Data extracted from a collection

______________________________

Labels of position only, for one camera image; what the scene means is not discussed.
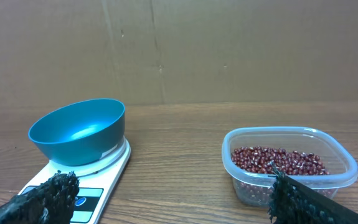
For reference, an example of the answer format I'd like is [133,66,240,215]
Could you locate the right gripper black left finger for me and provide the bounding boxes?
[0,171,79,224]

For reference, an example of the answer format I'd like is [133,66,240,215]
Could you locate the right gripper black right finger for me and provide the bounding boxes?
[268,161,358,224]

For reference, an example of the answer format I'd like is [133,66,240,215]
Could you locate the white digital kitchen scale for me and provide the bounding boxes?
[19,138,131,224]

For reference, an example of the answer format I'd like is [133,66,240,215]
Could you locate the teal plastic bowl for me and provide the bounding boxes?
[28,98,126,166]

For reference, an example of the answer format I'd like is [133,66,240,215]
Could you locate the clear plastic food container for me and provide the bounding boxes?
[222,126,358,207]

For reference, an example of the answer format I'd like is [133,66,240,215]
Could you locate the red adzuki beans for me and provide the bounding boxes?
[230,146,330,175]

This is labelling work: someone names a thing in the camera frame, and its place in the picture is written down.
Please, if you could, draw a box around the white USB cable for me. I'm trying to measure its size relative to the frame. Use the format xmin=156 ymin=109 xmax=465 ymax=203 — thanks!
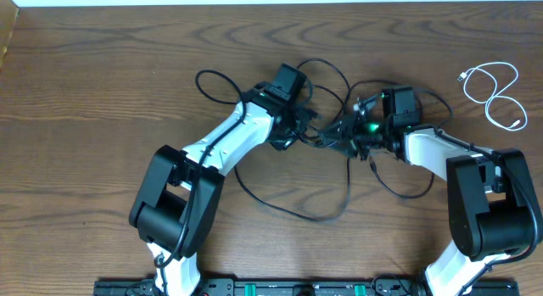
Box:
xmin=456 ymin=62 xmax=529 ymax=132

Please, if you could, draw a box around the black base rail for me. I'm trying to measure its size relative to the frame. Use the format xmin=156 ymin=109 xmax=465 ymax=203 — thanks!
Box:
xmin=92 ymin=277 xmax=521 ymax=296

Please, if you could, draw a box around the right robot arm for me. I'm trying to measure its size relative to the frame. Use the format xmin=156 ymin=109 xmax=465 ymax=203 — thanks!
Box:
xmin=319 ymin=86 xmax=542 ymax=295

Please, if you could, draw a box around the black USB cable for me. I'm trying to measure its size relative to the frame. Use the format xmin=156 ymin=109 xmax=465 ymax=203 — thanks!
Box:
xmin=233 ymin=58 xmax=436 ymax=223

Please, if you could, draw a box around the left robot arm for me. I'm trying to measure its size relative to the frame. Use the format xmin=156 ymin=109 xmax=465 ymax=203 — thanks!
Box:
xmin=128 ymin=64 xmax=314 ymax=295

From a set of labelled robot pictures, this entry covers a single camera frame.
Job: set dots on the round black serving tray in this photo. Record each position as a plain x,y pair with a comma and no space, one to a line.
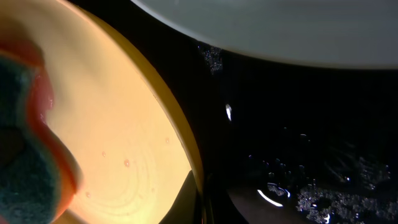
291,144

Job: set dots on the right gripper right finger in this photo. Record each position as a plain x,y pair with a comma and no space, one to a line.
218,204

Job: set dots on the green and orange sponge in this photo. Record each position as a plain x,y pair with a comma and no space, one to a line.
39,176

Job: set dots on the light blue plate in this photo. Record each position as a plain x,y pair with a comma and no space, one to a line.
359,34

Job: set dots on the yellow plate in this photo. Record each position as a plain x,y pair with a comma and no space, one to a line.
111,109

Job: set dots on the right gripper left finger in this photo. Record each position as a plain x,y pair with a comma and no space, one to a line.
185,209

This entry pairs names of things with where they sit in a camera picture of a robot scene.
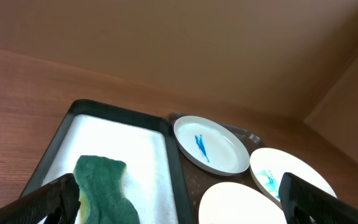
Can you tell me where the white plate blue smear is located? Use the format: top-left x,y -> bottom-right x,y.
250,147 -> 336,207

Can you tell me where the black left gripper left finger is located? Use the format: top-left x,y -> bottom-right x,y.
0,173 -> 81,224

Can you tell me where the pinkish white plate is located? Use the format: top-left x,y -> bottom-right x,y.
198,182 -> 287,224

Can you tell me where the white plate blue streak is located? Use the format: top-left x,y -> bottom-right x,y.
173,116 -> 250,176

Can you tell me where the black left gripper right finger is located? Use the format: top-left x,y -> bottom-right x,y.
278,172 -> 358,224

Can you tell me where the black tray with white liner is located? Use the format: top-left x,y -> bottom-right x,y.
21,99 -> 195,223

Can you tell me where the green yellow sponge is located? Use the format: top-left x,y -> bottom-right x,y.
73,156 -> 140,224

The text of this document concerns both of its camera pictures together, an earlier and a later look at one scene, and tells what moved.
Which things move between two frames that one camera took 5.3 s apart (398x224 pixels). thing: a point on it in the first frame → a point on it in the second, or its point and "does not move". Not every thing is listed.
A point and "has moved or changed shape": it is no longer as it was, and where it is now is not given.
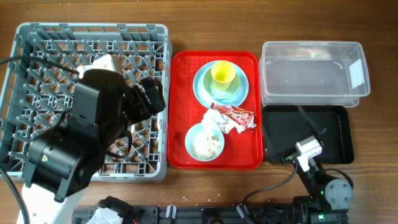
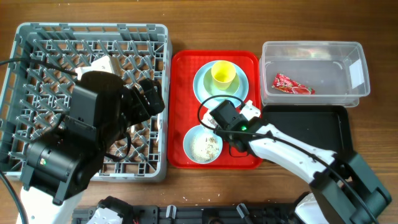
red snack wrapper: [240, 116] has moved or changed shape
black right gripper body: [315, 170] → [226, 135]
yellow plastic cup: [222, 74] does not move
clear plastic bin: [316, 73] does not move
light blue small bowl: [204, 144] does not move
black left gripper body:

______________________________

* [Try it] For this exercise, set down the lines in the entries above from the one with "Could you locate the red" through the one with "From a set of" exactly as written, without any pictures.

* [Exercise response]
Could you locate the red adzuki beans for me and provide the bounding boxes?
[230,146,330,175]

This is labelling work: someone names a thing in the camera frame, and its place in the picture is written down.
Please, if you could, draw a box around the white USB cable for me. I'm trying to measure its size relative to the frame. Use the format xmin=156 ymin=109 xmax=465 ymax=203 — thanks!
Box:
xmin=456 ymin=62 xmax=529 ymax=132

Please, if you could, draw a box around the black base rail for me. I'm trying to measure its size relative to the frame. Use the format xmin=156 ymin=109 xmax=465 ymax=203 — thanks!
Box:
xmin=92 ymin=277 xmax=521 ymax=296

Please, if you could, draw a box around the right robot arm for me. I'm trying to measure its size relative to the frame. Use the format xmin=156 ymin=109 xmax=465 ymax=203 — thanks!
Box:
xmin=319 ymin=86 xmax=542 ymax=295

Please, if you could, draw a box around the black USB cable for me. I'm trying to measure its size relative to the frame. Use the format xmin=156 ymin=109 xmax=465 ymax=203 — thanks!
Box:
xmin=233 ymin=58 xmax=436 ymax=223

Please, if you could, draw a box around the left robot arm for me. I'm trying to measure its size relative to the frame. Use the format xmin=156 ymin=109 xmax=465 ymax=203 — thanks!
Box:
xmin=128 ymin=64 xmax=314 ymax=295

From a set of labelled robot pictures, this entry covers a single camera frame.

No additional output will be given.